The new sheriff’s office stands as a hollow Potemkin Village, critics contend. After county officials spent millions on the structure, patrols go shorthanded.

“King George has only one deputy per district per shift,” says community activist Mary Trout.

“If there is an illness or vacation, each district may not even have one deputy. If more than one crisis or need arises, then they prioritize and others have to take a number,” Trout said.

A supervisor steps forward

Boasting some of the lowest property tax rates in the state, King George’s biggest cash pile is its landfill. But even with its high fees, the dump barely covers the interest costs of the county’s debt.

“The credit card is tapped out. We’re bonded to the max, and payments are coming due,” Parker says.

So a new guard is emerging to push for private solutions.

Photo courtesy of Ruby Brabo

REFORMER: Supervisor Ruby Brabo clashes with fellow board members over tourism and fiscal issues. She conducts workshops to educate and motivate prospective political candidates.

Supervisor Ruby Brabo, elected in 2012, criticizes King George for failing to market itself to tourists.

In one of her first official acts on the board, Brabo accused colleagues of raiding the county tourism fund.

“I told them they were in violation of the law as they had simply been putting (hotel excise taxes) into the general fund and spending it as they saw fit,” she recalled.

Linwood Thomas, the county’s economic development director, acknowledges that tourism “has been a gray area.”

“We need to do a better job,” he told Watchdog.

Brabo keeps hammering away.
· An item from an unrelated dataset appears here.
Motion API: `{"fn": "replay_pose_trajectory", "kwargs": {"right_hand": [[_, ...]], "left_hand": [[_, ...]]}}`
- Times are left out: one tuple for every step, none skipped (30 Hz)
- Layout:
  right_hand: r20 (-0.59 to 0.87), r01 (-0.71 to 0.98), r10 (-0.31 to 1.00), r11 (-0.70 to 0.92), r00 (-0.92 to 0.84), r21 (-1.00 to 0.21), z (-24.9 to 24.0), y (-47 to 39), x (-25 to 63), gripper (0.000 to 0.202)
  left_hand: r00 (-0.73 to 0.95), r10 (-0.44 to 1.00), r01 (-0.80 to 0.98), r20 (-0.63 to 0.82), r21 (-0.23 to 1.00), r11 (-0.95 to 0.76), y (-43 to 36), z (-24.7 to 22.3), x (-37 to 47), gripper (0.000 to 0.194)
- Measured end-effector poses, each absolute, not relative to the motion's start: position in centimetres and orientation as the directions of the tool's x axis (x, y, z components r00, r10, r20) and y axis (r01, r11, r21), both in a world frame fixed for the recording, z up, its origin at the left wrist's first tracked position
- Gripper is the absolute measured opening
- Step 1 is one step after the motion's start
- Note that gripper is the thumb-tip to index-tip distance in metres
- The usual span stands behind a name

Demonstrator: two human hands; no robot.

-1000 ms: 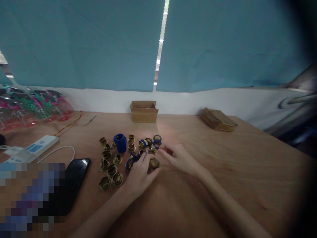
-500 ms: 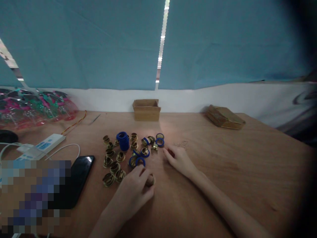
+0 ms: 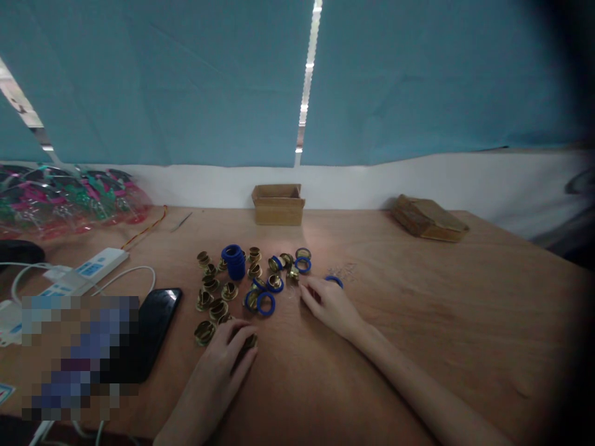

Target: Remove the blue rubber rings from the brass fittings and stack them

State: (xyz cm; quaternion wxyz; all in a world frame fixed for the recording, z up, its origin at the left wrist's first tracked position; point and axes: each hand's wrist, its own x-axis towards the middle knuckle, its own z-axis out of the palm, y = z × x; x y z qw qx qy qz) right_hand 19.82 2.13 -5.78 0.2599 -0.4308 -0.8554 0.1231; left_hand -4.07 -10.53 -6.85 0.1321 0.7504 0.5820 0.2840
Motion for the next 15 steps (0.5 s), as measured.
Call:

Though she voted for an $8,000 concert series, Brabo complains that the county promoted it poorly. “I went to one. It drew six people,” she said.

She also derides the strategy of advertising events in the local weekly newspaper, which has virtually no readership outside the county. “How does that help get the word out?” she asks.

Energizing the public

The purpose of the tourism fund — a modest $85,000 outlay this year, but a slight increase nonetheless — is to draw more visitors to hotels and bed-and-breakfasts in the town of King George and Potomac River-front communities such as Colonial Beach.

Brabo said hotel/motel owners are frustrated because “they are the entities who pay the tax, and yet their input is not solicited.”

Brabo’s inquiries on other subjects run up against a bureaucratic wall. For example, she recalls that board colleagues rebuffed her efforts to obtain regional comparisons on water/sewer service.

To empower businesses and citizens, Brabo conducts regular town hall meetings to encourage local civic involvement. Her semi-annual candidate workshops, co-conducted with the registrar of voters, attract up to 200 people in a county plagued by political apathy.

King George officials have taken notice.

Since Brabo started disseminating news in a monthly newsletter and on her website,, the county has expanded postings on its sites. Two years ago, the Virginia Coalition for Open Government gave King George a D-plus for lack of budget transparency online.

Warren Veazey, president of the Citizens for Nonpartisan Good Government, said too many local candidates have run unopposed since he moved to town in 1976.

“We want to change that and get out of the inbred, plantation mentality.”